12月4日に内儀が緊急入院したので、自分とおかんのために飯をつくることになりました。カンが戻るまで、さてどうしたものやらと胸に思案の月を見る。
最初は白湯スープのキューブみたいなのを買ってきて、鍋に白菜とか豆腐をいれてつくっていました。でも、ああいうのってすぐに飽きるんだ。
そのうちにカンが戻ってきました。内儀が代替医療の学校に週末通っていた2年間ほど、ずっと月花のために食事をつくっていたときのカンみたいなもの。
カンがもどったのはいいとして、細川農園から届く野菜。そして、お向かいさんから頂く野菜。農園とは毎週サブスク。お向かいさんは玄関の前においてくれます。頭のなかは白菜と、大根と、にんじんと、玉ねぎと、ジャガイモと、さつまいもと、赤大根のことでいっぱい。
それから、月子の同級生のママ、スーザンさんから届く箱いっぱいの無農薬柚子。
ようつべでシクロエの家というのを見ながら、白菜と大根を柚子で漬け込みました。にんじんはスライサーで細かくして、地元スーパーのツルヤで売っている、人口調味料なしの発酵つけ汁に漬け込みました。もう冷蔵庫は漬物だらけ。ま、玄関は冷蔵庫みたいに寒いので、放置してもいいんだけど、それでなくても野菜と、頂き物の酒でいっぱいやし。
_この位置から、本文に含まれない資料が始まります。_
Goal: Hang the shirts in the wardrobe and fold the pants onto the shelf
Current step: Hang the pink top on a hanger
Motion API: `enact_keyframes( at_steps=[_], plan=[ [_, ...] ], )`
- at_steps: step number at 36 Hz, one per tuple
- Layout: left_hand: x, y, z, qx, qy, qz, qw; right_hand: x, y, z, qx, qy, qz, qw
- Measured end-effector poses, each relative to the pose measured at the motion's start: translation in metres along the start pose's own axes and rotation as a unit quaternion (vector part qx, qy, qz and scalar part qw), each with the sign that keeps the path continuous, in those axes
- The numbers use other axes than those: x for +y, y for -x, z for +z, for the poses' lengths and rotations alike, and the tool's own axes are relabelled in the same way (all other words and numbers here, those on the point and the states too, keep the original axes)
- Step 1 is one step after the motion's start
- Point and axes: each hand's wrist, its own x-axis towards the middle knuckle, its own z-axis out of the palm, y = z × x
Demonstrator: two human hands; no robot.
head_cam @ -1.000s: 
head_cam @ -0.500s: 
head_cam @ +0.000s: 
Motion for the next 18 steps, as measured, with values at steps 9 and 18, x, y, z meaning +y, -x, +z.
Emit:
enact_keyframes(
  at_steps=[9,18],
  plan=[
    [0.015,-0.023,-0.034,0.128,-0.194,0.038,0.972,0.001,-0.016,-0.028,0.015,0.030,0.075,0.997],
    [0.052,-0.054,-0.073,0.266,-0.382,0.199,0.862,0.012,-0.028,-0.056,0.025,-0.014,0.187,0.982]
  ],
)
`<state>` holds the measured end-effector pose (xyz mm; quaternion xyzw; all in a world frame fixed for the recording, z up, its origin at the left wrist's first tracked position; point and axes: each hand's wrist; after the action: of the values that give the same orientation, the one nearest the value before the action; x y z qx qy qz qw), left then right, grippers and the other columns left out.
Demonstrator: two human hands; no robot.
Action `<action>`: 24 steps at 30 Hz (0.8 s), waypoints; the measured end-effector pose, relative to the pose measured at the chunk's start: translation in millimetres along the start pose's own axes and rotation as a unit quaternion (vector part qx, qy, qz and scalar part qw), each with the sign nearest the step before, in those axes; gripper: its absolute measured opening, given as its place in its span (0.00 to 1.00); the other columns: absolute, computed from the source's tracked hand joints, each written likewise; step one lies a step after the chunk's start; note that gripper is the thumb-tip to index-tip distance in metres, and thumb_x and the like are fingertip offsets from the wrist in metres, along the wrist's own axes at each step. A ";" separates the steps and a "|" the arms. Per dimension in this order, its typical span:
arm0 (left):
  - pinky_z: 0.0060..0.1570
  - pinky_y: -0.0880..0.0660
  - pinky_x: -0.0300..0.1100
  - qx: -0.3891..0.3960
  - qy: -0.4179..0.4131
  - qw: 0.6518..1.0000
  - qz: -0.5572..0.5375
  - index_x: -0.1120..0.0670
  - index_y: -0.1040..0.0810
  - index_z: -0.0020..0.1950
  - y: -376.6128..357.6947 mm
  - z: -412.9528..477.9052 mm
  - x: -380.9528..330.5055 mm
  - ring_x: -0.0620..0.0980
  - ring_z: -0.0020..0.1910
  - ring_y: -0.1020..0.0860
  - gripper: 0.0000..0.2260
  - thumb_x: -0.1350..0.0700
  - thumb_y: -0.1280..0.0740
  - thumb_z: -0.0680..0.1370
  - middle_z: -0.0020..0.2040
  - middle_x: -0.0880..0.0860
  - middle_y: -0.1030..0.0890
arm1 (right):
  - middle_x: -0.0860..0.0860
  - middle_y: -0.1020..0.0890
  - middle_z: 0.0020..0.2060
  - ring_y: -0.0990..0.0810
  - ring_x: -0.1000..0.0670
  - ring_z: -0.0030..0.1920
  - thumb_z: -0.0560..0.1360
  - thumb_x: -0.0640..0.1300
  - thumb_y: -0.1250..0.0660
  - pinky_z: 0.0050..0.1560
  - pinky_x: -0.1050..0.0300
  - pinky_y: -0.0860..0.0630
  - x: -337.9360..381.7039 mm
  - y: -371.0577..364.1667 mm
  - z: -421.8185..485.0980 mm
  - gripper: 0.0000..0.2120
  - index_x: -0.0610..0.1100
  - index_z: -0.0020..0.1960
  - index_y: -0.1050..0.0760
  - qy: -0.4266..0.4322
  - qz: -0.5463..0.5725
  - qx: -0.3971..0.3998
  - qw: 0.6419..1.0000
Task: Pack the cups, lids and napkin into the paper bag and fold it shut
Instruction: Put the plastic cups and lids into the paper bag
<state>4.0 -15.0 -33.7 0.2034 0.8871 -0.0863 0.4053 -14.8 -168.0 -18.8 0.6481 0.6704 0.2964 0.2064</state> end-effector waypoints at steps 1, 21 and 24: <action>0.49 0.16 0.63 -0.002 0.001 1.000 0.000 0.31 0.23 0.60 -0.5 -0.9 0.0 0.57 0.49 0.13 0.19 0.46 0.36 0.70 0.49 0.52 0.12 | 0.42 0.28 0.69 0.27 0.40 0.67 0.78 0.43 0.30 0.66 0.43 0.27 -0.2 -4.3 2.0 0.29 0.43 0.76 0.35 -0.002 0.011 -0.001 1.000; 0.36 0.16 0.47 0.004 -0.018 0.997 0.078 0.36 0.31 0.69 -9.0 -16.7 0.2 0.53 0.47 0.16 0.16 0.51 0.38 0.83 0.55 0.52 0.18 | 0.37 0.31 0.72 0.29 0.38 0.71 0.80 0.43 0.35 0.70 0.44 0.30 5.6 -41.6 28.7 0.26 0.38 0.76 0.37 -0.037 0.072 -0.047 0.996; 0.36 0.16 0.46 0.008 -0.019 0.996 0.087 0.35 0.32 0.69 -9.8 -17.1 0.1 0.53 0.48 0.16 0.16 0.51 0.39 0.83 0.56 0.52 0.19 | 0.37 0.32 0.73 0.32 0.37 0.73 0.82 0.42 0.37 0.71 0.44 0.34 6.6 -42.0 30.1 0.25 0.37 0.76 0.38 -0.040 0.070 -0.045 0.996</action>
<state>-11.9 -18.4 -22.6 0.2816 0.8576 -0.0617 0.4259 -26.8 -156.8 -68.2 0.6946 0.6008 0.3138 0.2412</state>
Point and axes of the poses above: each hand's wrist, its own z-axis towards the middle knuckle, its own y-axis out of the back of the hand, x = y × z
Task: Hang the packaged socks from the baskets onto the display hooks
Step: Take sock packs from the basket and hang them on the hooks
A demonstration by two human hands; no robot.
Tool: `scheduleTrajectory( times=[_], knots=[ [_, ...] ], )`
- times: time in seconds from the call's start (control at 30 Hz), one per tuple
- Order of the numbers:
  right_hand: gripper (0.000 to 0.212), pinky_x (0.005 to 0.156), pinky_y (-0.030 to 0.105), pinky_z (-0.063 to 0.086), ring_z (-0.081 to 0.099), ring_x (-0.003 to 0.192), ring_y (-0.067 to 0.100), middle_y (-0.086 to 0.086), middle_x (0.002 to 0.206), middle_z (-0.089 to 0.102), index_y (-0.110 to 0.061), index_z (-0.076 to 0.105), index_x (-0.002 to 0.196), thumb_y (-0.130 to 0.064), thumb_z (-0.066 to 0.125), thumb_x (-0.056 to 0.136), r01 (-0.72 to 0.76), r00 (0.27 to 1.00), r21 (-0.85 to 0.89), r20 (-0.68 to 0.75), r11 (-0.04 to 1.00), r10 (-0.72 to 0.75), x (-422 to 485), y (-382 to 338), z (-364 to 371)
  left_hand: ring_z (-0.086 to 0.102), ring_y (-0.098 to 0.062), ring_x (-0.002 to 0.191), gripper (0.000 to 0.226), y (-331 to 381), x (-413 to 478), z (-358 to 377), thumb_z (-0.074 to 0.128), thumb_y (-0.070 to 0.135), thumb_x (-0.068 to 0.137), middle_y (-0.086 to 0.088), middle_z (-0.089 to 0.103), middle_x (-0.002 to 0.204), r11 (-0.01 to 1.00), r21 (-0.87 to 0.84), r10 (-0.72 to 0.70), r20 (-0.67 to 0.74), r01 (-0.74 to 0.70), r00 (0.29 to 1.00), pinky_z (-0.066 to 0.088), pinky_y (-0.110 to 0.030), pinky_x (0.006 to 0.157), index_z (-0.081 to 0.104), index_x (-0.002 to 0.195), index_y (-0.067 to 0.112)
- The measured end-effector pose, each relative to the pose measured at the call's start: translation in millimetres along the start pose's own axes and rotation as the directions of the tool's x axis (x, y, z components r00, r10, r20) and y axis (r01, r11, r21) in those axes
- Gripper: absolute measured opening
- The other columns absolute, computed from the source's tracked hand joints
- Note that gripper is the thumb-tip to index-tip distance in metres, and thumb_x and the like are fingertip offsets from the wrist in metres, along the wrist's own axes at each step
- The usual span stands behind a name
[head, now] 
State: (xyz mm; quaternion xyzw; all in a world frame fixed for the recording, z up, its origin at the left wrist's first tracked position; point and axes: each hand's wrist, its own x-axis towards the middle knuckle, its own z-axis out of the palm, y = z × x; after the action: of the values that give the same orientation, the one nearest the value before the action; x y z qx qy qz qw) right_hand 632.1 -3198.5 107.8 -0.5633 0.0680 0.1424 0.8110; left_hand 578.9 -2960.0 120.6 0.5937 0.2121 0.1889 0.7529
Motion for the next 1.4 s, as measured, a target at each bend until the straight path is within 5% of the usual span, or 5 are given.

さらに余る大根は、3等分して、ひとつひとつの皮をぶあつめに向いて、さらに3等分して昆布と煮ました。これ、おかんの大好物。おかんのいいところは、食べたあとすぐに何を食べたか忘れてくれるので、毎回おんなじメニューでもOK。いっぽう困ったところは、煮た大根をひときれ食べるたびに、おかんのおとうさん、つまり千船のおじいちゃんが煮た大根がうまかったという思いで話を聞かされること。大根1本で3x3=9個の大根煮ができて、我が輩もひとつふたつは食べるものの、大根2本分-我が輩のぶん3個=15回くらいは同じ話を聞かされるのは、かなり根気と忍耐の修業です。
さて、漬物と煮大根あわせて大根数本分の皮がのこりました。これもシクロエさんのレシピで、ごま油でいためてみりん醤油日本酒で味付けし、ゴマをふりかけました。これはちょっと歯ごたえがあるので、おもに我が輩が食事と弁当で消費しました。
そう。弁当。内儀が入院前に、「緊急事態のために、下諏訪駅ちかくで調達できる弁当を調査しておくように」とのことでした。さいわい通勤途中に「すわむすび」というおにぎりやさんができたのを知っていたのですが、けっきょく「すわむすび」の世話にならず、ほぼ毎日弁当をつくっていました。
弁当をダイナマイト級にうまくしてくれたのが、塩沢温泉で売っているししゃもの佃煮。
さて、「ほぼ毎日」といった弁当生活ですが、唯一弁当をもっていかなかったのが12月25日。この日は会社負担で弁当がでました。下諏訪のキッチンマムの仕出し弁当。下諏訪町東赤砂。いやあ、うまかったなあ。きほん幕の内ですが、どの総菜もすべてうまいなんて、そこらの1500円駅弁でもありえません。それを(また聞きのはなしですが)1000円未満で実行するとは、すばらしい。自分で弁当をつくっていると、そういうのに感動できるようになります。
ちなみに内儀は12月24日にぶじ退院し、自宅でリハビリしています。入院した日とか翌日は、いわゆるスパゲティ状態で、酸素吸入器やらモニターやら点滴やらディスペンサーにつながれていて、痛みで憔悴した様子をみて、いつかこんなかたちでお別れがくるのかな、と思いました。こんな素敵でやさしい内儀と。
膵炎というのは、死ぬ病気だそうです。生きて帰れてよかった。
別に大量のアルコールを摂取したわけではないので、アルコール性ではなく、胆石が詰まっているわけでもないので、胆石由来でもない。それ以外を突発性といって、これが人数的に第1位だそうです。アルコール性が第2位。これは、退院したら飲酒再開みたいな依存症的な人が多く罹るそうです。そして第3位の胆石は、胆管につまった胆石が膵液を止めてしまい、膵液が逆流して膵臓を溶かしてしまうという悪質なやつです。
「まあ、お正月ですからグラスいっぱいくらいのワインなら」というリラックスした感じの担当医の先生のコメントでしたが、念のためノンアルをそろえました。アサヒのなんたらというノンアル、我が輩も試飲しましたが、うまいね。これ、ほぼビールやん。よっぱわらんけど。すごいね。
月花が帰省して、お正月の準備を手伝ってくれました。